This is the repository of our work on the ECE 461 P Final Project. Below is a description of the contents of each folder.
This folder contains two scripts: one script with all models running on original data, and one script with all models running on the PCA data. The PCA csv is /pca/pca_data/AUS_WITH_WEATHER_2022_Categorical_X_train_pca.csv and the original csv is /pca/split_data/AUS_WITH_WEATHER_2022__categorical_train.csv. The models run were decision trees, logistic regression, MLP, XGBoost, and Catboost. These scripts include the data splits, training, and hyper paraemeters of each model. The scripts also include the ROC AUC curve graphs, PR curve graphs, confusion matrices, accuracy metrics, and notable feature graphs. The folder also contains two CSVs with the output labels of the models trained on the original data and the models trained on the PCA data compared to the true labels.
This folder contains a python notebook that compares delays by airline. This was conducted along with the other data analysis before creating the models. This python notebook shows that Hawaiian Airlines has significant delays compared to any other airline, which could be caused by the overall distance the flights have to fly, or the fact that Hawaiian Airlines was new to the Austin Airport in 2022.
The dataCleaningAndReduction folder contains several Python notebooks. The notebooks in this folder performs various tasks, such as combining multiple CSV files, eliminating unwanted features, filtering flights that originate from AUS airport, and randomly sampling the data to reduce its size to 10K rows. Besides, the addWeatherToDataset.ipynb conbines hourly weather data with flight data to provide a better dataset for departure delay prediction. Explanatory data analysis can be seen here on Google Colab.
This folder contains multiple datasets in csv format, including sampled data of Austin airport, KAUS weather data and the combined flight data with weather.
The PCA folder contains all the work that was done for PCA analysis, and some data transformation. The pca.ipynb has all of the code. First, I Loaded in the data (from dataset/sataWithWeather directory, there are 2 dataets in this directory on which I performed PCA analysis, one of which had categorical data which required preprocessing). There were some features (the weather features) that had non-numerical values, such as feature "preciptype" which has values like "ice", "rain", "snow", and "freezingrain", as well as feature "conditions" that has values like "Rain", "Snow", "Overcast", etc. For these features, there were some samples who had multiple values as a list. For example, a sample might have ["snow", "rain"] as a value ofr the "preciptype" feature. Thus, the first thing I did was transforming these categorical columns into numerical column by manual one-hot-encoding and then dropping one of the one-hot column.
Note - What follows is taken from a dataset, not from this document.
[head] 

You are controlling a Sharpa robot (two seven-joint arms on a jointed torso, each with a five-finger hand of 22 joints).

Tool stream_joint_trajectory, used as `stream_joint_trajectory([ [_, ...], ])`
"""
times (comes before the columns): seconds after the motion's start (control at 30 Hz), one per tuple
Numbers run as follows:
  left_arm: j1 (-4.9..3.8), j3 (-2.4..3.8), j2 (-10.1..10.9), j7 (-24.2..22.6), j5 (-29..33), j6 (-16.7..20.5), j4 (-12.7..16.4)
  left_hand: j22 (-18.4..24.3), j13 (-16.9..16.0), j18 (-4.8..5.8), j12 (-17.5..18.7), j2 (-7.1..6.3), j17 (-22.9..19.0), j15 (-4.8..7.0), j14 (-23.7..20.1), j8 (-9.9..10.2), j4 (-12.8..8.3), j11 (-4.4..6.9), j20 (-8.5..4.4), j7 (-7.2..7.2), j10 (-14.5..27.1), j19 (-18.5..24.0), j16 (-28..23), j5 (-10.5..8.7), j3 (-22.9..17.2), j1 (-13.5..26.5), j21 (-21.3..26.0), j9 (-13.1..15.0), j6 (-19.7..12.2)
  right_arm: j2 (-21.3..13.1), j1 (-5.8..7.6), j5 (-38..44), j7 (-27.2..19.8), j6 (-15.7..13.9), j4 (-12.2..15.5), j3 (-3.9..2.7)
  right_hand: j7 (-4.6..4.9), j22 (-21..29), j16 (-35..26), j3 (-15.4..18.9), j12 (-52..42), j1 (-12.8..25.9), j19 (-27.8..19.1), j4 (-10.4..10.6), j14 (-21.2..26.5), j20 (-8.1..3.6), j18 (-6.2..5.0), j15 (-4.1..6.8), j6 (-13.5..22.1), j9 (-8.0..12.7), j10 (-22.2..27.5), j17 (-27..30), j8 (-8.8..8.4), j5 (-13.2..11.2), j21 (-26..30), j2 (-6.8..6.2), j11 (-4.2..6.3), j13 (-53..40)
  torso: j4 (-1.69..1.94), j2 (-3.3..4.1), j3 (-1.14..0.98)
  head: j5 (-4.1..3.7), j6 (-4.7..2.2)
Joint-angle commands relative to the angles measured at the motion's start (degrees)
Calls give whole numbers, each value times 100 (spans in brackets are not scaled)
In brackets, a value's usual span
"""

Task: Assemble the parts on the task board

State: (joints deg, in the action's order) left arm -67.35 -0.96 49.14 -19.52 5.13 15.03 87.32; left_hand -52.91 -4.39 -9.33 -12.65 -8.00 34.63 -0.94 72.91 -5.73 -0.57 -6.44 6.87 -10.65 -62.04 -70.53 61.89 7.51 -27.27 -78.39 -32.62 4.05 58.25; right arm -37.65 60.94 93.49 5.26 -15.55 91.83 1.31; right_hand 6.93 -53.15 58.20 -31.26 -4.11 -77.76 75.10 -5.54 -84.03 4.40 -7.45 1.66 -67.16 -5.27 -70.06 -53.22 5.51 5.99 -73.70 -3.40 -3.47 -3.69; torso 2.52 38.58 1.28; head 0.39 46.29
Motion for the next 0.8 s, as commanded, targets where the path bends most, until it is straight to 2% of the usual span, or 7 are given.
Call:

This preprocessed data is stored in "pca/categorical_data" as "AUS_WITH_WEATHER_2022_categorical.csv".
Then I noticed that there were features that one would not have access to before the delay actually occurs since they are calculated after the flight lands at destination, such as ARR_DELAY (which is the arrival delay at destination), CARRIER_DELAY (delay caused by maintenence, fueling, etc), ELAPSED_TIME, etc. Thus, I removed these features. After this processing, I was left with about 30 features. I saved this dataset to the "pca/dropped_data" folder, file names with "AUS_WITH_WEATHER_2022*.csv".
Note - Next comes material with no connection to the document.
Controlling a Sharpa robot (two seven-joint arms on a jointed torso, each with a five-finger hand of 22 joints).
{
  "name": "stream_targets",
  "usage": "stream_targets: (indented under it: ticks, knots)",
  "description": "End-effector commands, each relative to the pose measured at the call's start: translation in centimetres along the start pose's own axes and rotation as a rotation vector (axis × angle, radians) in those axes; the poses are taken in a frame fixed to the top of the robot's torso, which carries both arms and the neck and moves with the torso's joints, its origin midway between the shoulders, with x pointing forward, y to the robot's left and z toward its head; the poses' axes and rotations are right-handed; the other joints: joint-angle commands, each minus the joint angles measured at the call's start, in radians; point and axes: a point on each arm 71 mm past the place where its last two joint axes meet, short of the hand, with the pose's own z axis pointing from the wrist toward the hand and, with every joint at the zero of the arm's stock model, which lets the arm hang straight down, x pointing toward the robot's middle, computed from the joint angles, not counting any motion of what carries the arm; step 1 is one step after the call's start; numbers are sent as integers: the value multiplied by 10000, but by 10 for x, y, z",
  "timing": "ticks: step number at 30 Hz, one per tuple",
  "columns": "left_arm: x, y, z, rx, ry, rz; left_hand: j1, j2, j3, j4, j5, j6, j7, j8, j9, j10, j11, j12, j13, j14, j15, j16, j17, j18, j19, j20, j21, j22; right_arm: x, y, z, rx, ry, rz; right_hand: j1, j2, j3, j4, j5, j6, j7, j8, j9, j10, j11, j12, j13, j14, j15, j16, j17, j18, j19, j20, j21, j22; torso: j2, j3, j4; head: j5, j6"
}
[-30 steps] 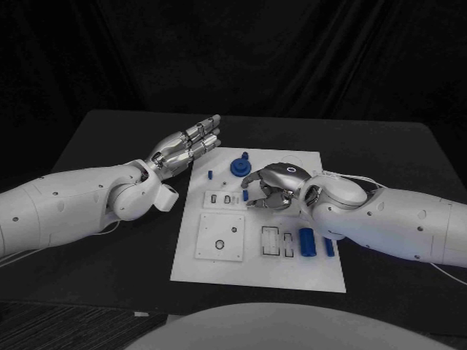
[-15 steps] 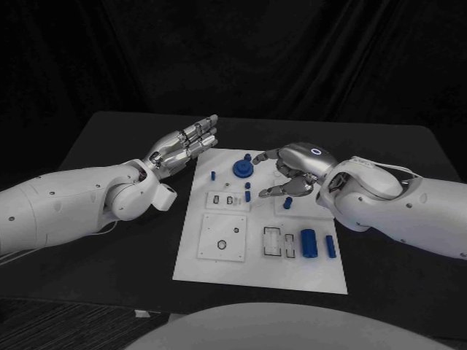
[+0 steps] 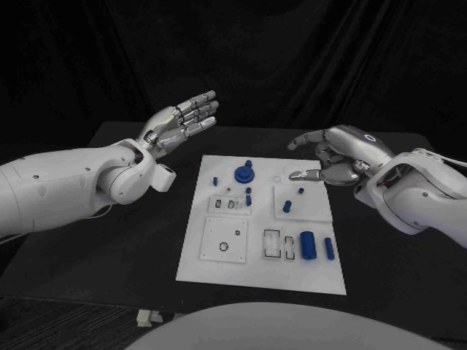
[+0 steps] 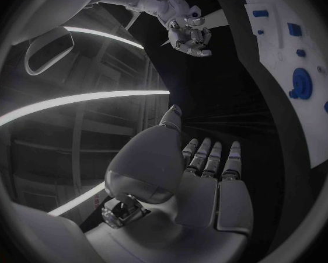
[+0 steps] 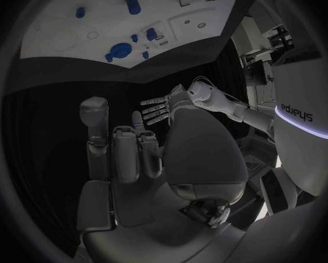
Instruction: Assemble the parts on the task board
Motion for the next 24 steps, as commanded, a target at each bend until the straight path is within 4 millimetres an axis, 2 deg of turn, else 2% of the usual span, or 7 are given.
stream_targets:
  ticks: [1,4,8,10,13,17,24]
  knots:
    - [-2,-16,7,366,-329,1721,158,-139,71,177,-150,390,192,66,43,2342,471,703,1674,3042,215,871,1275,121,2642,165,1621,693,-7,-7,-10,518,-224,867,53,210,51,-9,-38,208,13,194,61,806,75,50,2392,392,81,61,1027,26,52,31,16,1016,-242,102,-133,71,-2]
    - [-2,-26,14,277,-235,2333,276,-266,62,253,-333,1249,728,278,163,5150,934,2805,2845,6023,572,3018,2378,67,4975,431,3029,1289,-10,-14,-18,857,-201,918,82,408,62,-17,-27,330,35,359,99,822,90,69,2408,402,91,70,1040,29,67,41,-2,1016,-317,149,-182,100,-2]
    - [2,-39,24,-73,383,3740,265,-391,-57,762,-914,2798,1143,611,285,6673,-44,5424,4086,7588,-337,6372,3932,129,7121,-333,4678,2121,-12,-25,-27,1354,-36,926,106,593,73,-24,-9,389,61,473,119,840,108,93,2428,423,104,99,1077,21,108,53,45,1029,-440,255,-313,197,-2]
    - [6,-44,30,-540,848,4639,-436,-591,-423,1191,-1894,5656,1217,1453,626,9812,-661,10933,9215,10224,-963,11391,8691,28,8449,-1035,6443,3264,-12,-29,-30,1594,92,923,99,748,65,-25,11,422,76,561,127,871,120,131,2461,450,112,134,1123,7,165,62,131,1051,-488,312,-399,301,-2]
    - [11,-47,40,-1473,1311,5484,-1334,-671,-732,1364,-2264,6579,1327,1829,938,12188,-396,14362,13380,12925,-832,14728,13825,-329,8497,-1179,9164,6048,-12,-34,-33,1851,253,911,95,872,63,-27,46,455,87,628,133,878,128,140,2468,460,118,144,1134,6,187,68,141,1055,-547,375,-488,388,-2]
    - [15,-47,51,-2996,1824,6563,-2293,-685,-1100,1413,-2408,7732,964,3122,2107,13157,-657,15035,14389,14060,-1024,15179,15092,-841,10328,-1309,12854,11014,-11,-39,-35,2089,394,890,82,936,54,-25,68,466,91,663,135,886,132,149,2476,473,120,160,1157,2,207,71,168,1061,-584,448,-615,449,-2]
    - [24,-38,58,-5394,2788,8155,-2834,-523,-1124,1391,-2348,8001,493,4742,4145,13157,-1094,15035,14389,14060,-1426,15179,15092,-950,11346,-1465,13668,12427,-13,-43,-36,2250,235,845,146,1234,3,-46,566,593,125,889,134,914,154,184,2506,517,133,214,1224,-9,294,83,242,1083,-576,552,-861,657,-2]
After this, I split the data into train and test data. I saved these datasets to a file so that they can be used later when training models. This file is in folder "pca/split_data", with file name of "AUS_WITH_WEATHER_2022*.csv"
Then I performed a pca.fit_transform on the training data and a pca.transform on the testing data. I saved the transforme data to files so that they can be use later when training models. This file is in folder "pca/pca_data" with file name of "AUS_WITH_WEATHER_2022*.csv"
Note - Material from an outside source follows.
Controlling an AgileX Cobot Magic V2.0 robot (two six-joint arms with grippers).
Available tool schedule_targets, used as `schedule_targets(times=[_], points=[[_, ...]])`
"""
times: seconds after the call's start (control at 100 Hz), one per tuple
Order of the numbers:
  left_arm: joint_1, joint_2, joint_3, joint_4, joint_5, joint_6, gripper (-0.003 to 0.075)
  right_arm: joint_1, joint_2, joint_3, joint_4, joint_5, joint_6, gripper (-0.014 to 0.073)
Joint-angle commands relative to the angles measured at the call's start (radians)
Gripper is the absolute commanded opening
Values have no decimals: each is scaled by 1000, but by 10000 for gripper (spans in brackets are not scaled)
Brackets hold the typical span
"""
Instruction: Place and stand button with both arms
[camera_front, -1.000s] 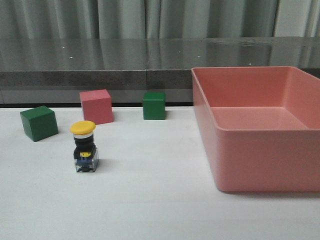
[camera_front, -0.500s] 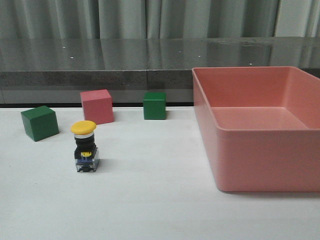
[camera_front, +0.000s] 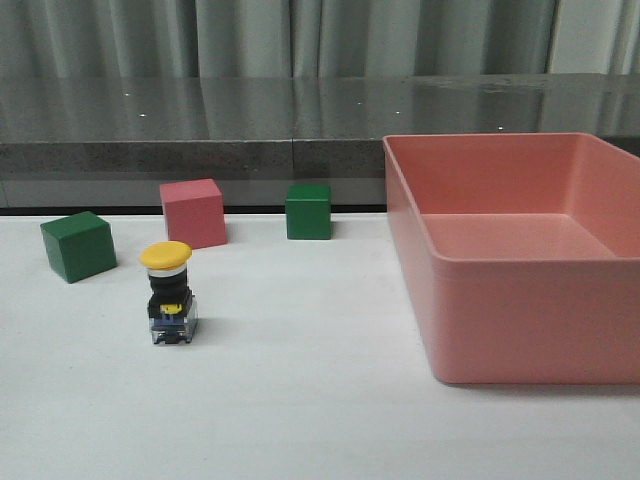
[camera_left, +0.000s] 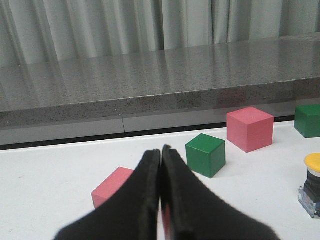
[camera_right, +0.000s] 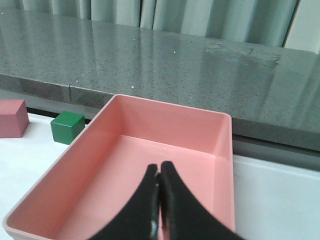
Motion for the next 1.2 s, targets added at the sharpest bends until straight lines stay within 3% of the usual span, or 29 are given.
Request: schedule_targets(times=[0.0, 1.19], points=[[2, -32, 30, -3, -84, -12, -19, -6, 1, -28, 7, -69, 0, -61], [2, -32, 30, -3, -84, -12, -19, -6, -1, -28, -17, -60, 24, -61]])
I also graphed the explained variance for each of the principal components and we were able to capture about 90% of the variance with about 20-25 components. This graph is stored in "pca/explained_variance" as "AUC_WITH_WEATHER_2022*.png".
This folder contains the poster but in a pdf to be printed as multiple pieces of paper.
This folder contains two python notebooks that run the regression models: linear regression, lasso and ridge regressions, and MLPs. They are separated by the datasets they are run on: PCA and the original dataset, both containing numerical data. The notebooks separate the data into input and output (delay) variables using the included training and test splits. As part of the analysis, each notebook maps input correlation to the delay, visualizing the importance of each input variable. The notebooks then contain a grid search platform to test each of a large number of features on the datasets to obtain the best ones for each model. For each model, the MSE and R-squared values are computed and used to judge its performance. To visual this, scatter plots for the predicted vs actual departure delays are displayed, as well as a plot of the residuals.